### Provided data

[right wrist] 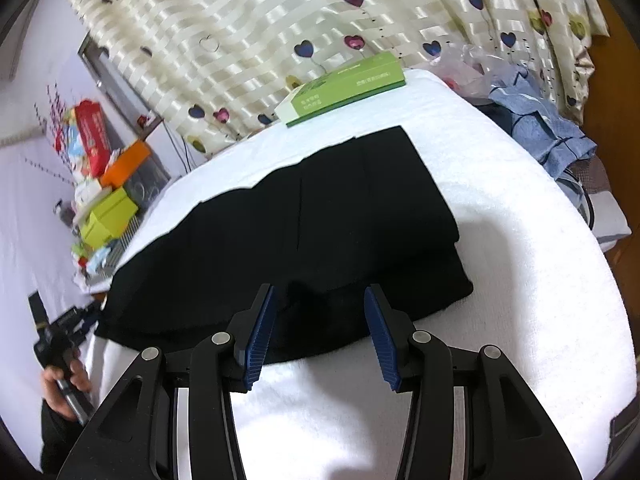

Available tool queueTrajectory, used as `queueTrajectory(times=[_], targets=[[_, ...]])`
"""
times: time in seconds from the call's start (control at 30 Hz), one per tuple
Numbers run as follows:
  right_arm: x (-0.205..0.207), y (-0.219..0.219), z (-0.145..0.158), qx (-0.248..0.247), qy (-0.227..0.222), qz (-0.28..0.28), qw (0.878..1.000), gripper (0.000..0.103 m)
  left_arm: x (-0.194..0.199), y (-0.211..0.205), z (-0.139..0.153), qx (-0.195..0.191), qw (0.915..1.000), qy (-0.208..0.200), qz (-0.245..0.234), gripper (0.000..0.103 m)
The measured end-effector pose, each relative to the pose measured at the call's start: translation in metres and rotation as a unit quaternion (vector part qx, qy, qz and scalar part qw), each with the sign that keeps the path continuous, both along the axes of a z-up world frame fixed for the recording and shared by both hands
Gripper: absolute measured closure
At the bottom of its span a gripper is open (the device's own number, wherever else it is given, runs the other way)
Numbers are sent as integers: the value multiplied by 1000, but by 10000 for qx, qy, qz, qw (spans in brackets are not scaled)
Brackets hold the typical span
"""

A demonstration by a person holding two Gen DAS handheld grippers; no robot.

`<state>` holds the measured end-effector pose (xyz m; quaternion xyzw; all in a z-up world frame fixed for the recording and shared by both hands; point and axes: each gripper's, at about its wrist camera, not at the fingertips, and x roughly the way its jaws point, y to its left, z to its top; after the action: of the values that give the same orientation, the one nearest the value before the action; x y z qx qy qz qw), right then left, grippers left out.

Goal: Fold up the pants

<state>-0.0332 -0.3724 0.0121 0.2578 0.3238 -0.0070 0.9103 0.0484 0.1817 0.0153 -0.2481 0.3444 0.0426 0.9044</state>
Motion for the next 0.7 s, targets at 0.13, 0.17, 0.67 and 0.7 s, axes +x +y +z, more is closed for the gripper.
queueTrajectory(times=[0.13, 0.17, 0.67, 0.7], targets=[[3, -9, 5, -168, 56, -390, 9991, 56, -2, 7, -1, -132, 9998, -33, 151, 56], [4, -14, 5, -192, 78, -512, 9985, 56, -2, 10, -2, -194, 9996, -46, 180, 56], [22, -45, -4, -17, 429, -912, 9949, 51, 14, 10, -11, -62, 9992, 243, 297, 62], [22, -46, -4, 13, 417, -888, 9952, 51, 17, 8, -11, 13, 9991, 278, 327, 69]])
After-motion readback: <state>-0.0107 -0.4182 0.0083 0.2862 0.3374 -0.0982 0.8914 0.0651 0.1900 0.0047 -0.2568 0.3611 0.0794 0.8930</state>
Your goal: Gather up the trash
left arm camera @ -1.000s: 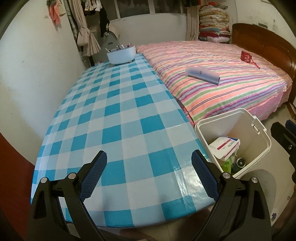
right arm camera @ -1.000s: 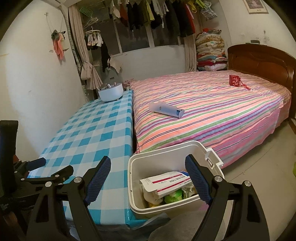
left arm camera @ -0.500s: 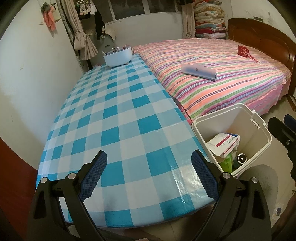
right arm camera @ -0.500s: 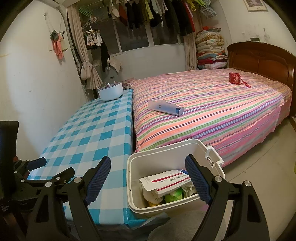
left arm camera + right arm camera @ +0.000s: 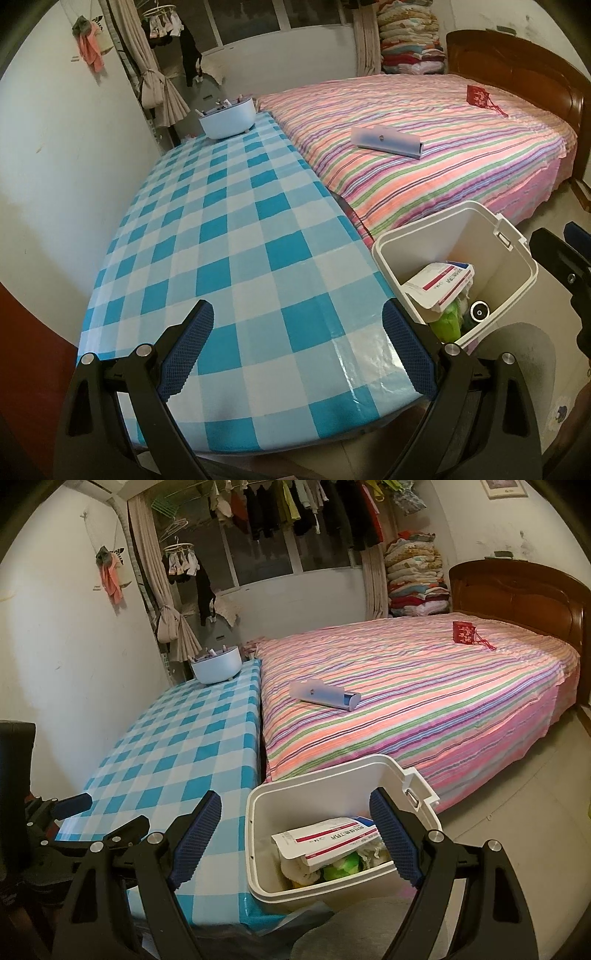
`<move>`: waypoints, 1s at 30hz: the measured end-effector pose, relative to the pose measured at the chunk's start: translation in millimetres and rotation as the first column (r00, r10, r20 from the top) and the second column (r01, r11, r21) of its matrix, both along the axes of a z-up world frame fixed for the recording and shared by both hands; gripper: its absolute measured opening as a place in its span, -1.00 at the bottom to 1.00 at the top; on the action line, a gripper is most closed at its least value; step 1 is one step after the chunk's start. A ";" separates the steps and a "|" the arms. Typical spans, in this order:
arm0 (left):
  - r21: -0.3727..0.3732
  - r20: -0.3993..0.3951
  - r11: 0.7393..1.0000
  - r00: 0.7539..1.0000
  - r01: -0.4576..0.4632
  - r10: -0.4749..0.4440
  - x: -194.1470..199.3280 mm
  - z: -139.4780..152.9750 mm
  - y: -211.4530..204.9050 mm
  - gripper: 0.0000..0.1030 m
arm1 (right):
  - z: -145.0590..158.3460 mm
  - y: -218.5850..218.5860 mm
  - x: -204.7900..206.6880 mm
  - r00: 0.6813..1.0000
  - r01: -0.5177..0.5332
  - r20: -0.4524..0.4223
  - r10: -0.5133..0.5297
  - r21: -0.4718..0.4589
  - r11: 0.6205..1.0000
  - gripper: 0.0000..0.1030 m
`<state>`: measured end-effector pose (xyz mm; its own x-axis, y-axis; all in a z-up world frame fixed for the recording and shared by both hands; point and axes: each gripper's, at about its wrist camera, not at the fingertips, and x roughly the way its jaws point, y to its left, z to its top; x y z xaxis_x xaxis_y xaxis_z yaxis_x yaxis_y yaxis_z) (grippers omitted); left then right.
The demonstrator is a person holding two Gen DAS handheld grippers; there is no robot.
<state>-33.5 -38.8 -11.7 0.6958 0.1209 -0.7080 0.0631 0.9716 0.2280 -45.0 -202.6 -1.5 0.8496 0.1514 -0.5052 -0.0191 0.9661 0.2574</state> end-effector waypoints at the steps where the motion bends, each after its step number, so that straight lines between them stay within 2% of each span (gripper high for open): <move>1: 0.002 0.000 1.000 1.000 0.002 -0.002 -0.5 0.1 -0.6 0.77 | -0.2 0.3 -0.1 1.000 0.000 0.000 0.000 0.000 1.000 0.56; 12: -0.021 0.002 0.999 1.000 0.028 -0.028 -2.9 1.8 -0.8 0.77 | -1.3 -2.0 -1.5 1.000 -0.005 0.000 0.005 -0.001 1.000 0.56; 21: -0.036 0.062 0.998 0.997 0.057 -0.055 -7.9 10.1 0.4 0.77 | -1.4 -1.3 -1.9 1.000 -0.005 -0.001 0.005 -0.001 1.000 0.56; 30: -0.048 0.034 0.998 0.999 0.035 -0.034 -6.3 1.7 6.0 0.77 | -3.2 -0.3 -1.5 1.000 -0.009 -0.005 0.009 0.000 1.000 0.56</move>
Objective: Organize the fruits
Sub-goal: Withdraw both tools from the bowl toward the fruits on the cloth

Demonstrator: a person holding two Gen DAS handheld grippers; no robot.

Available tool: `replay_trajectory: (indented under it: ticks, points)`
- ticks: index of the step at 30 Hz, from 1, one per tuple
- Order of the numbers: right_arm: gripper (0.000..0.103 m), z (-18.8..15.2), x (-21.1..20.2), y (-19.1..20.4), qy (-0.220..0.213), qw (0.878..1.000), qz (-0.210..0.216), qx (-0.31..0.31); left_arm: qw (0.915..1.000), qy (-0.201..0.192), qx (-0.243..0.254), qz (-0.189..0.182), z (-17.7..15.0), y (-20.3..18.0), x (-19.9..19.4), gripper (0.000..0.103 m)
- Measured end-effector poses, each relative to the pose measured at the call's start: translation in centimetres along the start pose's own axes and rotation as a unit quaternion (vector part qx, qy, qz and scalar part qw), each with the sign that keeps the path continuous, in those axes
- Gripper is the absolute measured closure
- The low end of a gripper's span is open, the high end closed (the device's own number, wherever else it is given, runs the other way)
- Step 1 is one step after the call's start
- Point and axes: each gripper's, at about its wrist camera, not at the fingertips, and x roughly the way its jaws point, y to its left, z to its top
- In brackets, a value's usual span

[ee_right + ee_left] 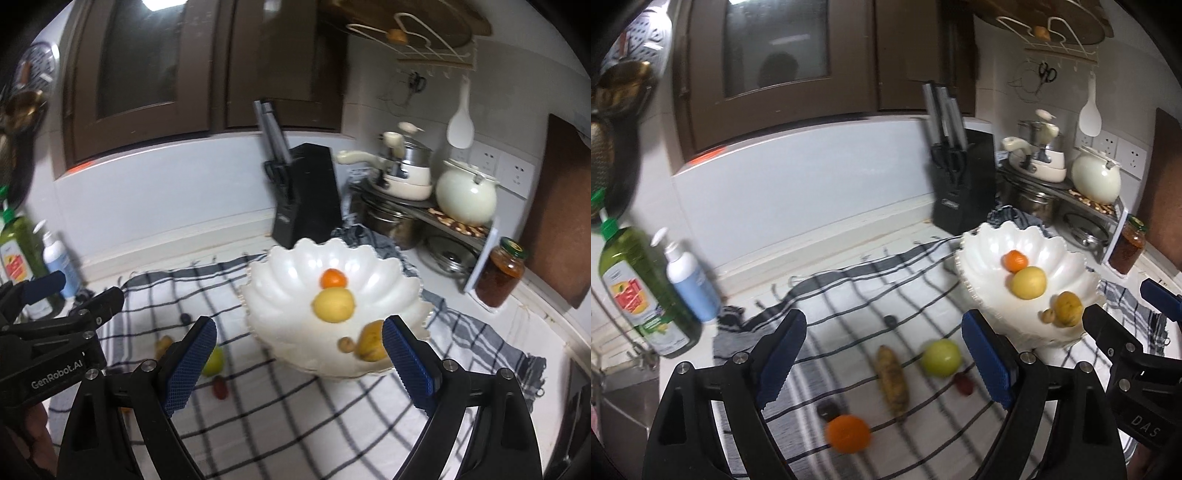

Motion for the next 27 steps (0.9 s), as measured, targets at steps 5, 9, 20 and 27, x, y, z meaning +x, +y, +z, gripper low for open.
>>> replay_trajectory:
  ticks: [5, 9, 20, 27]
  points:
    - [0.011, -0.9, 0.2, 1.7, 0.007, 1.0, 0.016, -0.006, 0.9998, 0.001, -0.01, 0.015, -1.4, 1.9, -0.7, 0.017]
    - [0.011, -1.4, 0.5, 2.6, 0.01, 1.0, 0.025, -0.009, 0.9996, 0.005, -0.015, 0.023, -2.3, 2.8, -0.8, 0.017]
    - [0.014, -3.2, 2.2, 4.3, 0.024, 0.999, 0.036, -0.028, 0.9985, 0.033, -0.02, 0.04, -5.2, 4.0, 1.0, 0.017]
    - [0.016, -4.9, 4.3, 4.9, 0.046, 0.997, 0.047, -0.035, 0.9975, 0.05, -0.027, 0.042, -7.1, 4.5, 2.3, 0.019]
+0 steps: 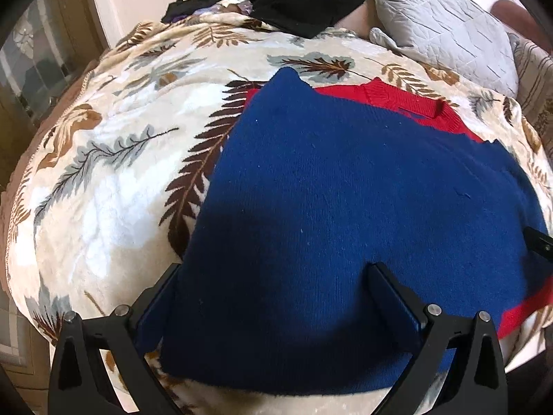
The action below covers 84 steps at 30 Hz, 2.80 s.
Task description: Fold small clothes
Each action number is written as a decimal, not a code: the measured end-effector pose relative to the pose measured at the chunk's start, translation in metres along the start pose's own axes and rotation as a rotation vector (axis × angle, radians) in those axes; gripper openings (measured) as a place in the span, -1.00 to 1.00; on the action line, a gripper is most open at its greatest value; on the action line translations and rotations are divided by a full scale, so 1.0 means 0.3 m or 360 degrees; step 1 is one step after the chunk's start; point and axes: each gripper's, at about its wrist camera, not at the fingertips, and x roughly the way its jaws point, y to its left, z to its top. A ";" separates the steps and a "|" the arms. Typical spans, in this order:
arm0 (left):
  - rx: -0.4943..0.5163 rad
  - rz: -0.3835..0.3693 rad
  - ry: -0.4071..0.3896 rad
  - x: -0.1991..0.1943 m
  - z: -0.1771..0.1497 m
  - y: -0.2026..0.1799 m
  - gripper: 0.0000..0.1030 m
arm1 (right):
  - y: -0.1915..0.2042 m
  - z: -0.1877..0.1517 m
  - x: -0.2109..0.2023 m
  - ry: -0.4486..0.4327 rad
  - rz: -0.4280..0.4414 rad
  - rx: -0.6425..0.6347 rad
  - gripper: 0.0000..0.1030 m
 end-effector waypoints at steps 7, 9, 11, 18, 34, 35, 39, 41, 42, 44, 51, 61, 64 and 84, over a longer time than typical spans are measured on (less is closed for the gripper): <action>0.0100 0.0083 -0.0388 -0.166 -0.008 -0.041 1.00 | -0.006 -0.004 -0.078 -0.0152 0.0083 0.0019 0.23; 0.0134 0.0060 -0.0446 -0.203 -0.025 -0.064 1.00 | 0.001 -0.007 -0.107 -0.0215 0.0098 0.0005 0.23; 0.0151 0.0017 -0.0460 -0.215 -0.037 -0.076 1.00 | 0.012 -0.009 -0.135 -0.0276 0.0109 -0.0021 0.23; 0.0183 -0.0006 -0.0429 -0.202 -0.055 -0.095 1.00 | 0.020 -0.013 -0.115 -0.0243 0.0086 -0.0026 0.15; 0.0206 0.0052 -0.0193 -0.101 -0.066 -0.110 1.00 | -0.019 -0.021 -0.090 -0.0175 0.0090 0.0061 0.15; 0.0205 0.0055 -0.0204 -0.107 -0.067 -0.110 1.00 | -0.013 -0.020 -0.102 -0.0204 0.0086 0.0047 0.15; 0.0194 0.0038 -0.0251 -0.125 -0.056 -0.103 1.00 | 0.008 -0.012 -0.136 -0.0290 0.0092 0.0000 0.15; 0.0193 0.0040 -0.0270 -0.130 -0.055 -0.105 1.00 | 0.014 -0.008 -0.142 -0.0312 0.0096 -0.0014 0.15; 0.0194 0.0044 -0.0278 -0.133 -0.054 -0.105 1.00 | 0.017 -0.007 -0.145 -0.0322 0.0094 -0.0020 0.15; 0.0196 0.0044 -0.0282 -0.134 -0.054 -0.106 1.00 | 0.019 -0.009 -0.149 -0.0332 0.0092 -0.0022 0.15; 0.0188 0.0043 -0.0297 -0.138 -0.053 -0.109 1.00 | 0.017 -0.013 -0.149 -0.0334 0.0090 -0.0011 0.15; 0.0184 0.0046 -0.0299 -0.141 -0.054 -0.110 1.00 | 0.013 -0.012 -0.145 -0.0329 0.0093 -0.0009 0.15; 0.0184 0.0044 -0.0301 -0.143 -0.054 -0.109 1.00 | 0.013 -0.013 -0.144 -0.0330 0.0094 -0.0006 0.15; 0.0184 0.0036 -0.0317 -0.156 -0.053 -0.114 1.00 | 0.030 -0.015 -0.137 -0.0330 0.0092 -0.0013 0.15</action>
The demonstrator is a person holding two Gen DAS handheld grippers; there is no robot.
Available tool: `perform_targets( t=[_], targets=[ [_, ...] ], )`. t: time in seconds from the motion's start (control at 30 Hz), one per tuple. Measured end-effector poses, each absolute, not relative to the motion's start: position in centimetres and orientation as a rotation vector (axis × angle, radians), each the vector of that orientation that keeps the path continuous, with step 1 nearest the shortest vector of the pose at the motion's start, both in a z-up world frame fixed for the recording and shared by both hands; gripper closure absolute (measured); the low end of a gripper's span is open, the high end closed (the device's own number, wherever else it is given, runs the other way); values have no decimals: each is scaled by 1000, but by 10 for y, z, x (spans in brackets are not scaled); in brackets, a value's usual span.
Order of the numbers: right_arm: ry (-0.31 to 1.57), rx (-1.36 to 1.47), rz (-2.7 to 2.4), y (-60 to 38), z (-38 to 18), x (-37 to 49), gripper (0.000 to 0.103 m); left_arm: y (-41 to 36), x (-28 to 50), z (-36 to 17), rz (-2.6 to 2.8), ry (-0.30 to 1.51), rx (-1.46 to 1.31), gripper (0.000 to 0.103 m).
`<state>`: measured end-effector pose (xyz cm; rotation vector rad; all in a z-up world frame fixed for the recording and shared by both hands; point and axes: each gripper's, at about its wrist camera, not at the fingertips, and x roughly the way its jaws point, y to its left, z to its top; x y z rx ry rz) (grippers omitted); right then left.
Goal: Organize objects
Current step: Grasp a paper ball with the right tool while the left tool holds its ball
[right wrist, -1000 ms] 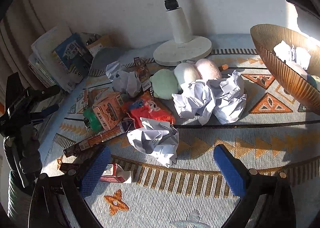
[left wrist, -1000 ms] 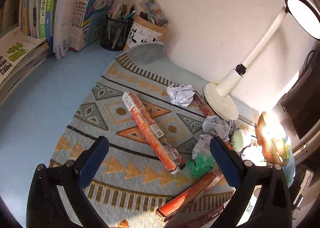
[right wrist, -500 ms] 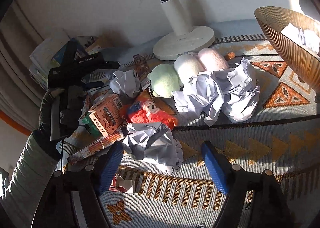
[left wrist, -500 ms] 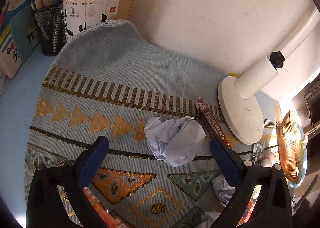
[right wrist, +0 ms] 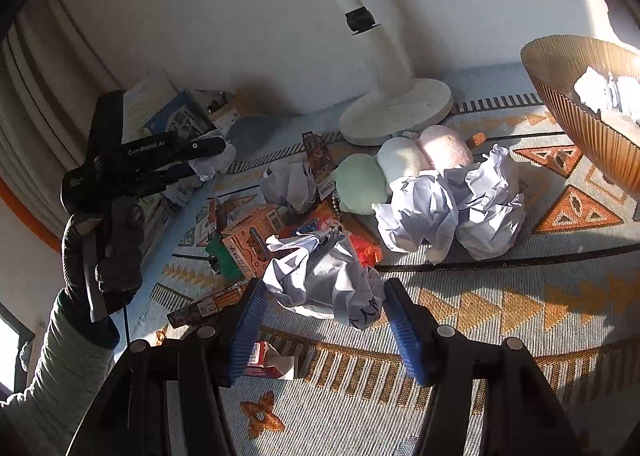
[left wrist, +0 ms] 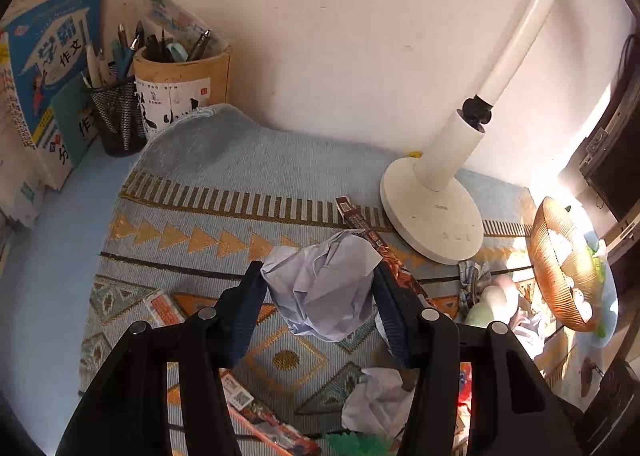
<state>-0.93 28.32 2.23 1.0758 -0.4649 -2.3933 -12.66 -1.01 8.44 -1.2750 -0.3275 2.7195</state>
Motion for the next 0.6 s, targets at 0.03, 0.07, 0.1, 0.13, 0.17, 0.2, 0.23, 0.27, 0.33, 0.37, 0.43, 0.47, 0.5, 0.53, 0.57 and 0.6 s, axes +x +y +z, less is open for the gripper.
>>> perform_targets(
  t=[0.03,0.07,0.1,0.13,0.17,0.2,0.23,0.27,0.33,0.37,0.43,0.47,0.5,0.53,0.57,0.6],
  targets=[
    [-472,1072,-2408,285,23,-8,44,-5,-108,93,2740,-310,-1238,52],
    [-474,1066,-2423,286,25,-6,44,0,-87,98,2753,-308,-1204,52],
    [-476,1063,-2436,288,26,-2,44,5,-67,101,2743,-333,-1172,52],
    [-477,1062,-2452,291,27,4,44,11,-46,104,2720,-369,-1139,52],
    [-469,1064,-2471,294,29,12,44,18,-25,105,2691,-398,-1101,52],
    [-456,1064,-2497,298,31,23,44,28,-9,105,2659,-409,-1065,51],
    [-448,1059,-2524,304,32,35,44,41,4,105,2629,-413,-1040,51],
    [-450,1056,-2552,313,33,48,44,53,16,104,2595,-413,-1023,51],
    [-463,1079,-2585,332,32,65,43,79,35,98,2532,-381,-994,51],
    [-465,1097,-2588,342,31,72,43,96,43,94,2512,-339,-981,51],
    [-475,1137,-2595,358,28,78,43,122,49,79,2474,-259,-986,51],
    [-480,1157,-2596,365,27,80,42,132,48,72,2450,-248,-997,51],
    [-489,1176,-2592,371,24,82,42,142,49,66,2435,-240,-998,51],
    [-497,1184,-2590,376,22,83,42,150,49,60,2438,-225,-992,51],
    [-499,1188,-2590,382,20,85,42,156,46,54,2455,-202,-996,51],
    [-496,1196,-2592,384,18,84,41,161,43,48,2482,-174,-1011,51]
  ],
)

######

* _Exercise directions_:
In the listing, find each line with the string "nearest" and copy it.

* _Solution for this task_:
`<state>` holds the measured end-effector pose (xyz m; quaternion xyzw; all in a z-up world frame fixed for the recording and shared by both hands; point and axes: each gripper's, at about its wrist camera, not at the fingertips, and x roughly the way its jaws point, y to its left, z to its top; after the action: of the values that give the same orientation, the one nearest the value before the action; x y z qx qy qz qw), right then left, grippers left out.
Available tool: `perform_targets( t=[_], targets=[ [_, ...] ], )`. t: time in seconds from the motion's start (control at 30 Hz), one per tuple. Measured end-effector poses, each absolute, not relative to the motion's start: position in centimetres and orientation as a rotation vector (axis × angle, radians), each the vector of that orientation that keeps the path continuous, with step 1 nearest the shortest vector of the pose at the motion's start, both in a z-up world frame fixed for the recording and shared by both hands; gripper closure absolute (measured); the low end of a gripper's span is open, the high end closed (the device's own number, wherever else it is given, runs the other way); values have no decimals: each is scaled by 1000, but by 10 for y, z, x (spans in brackets are not scaled); in brackets, a value's usual span.

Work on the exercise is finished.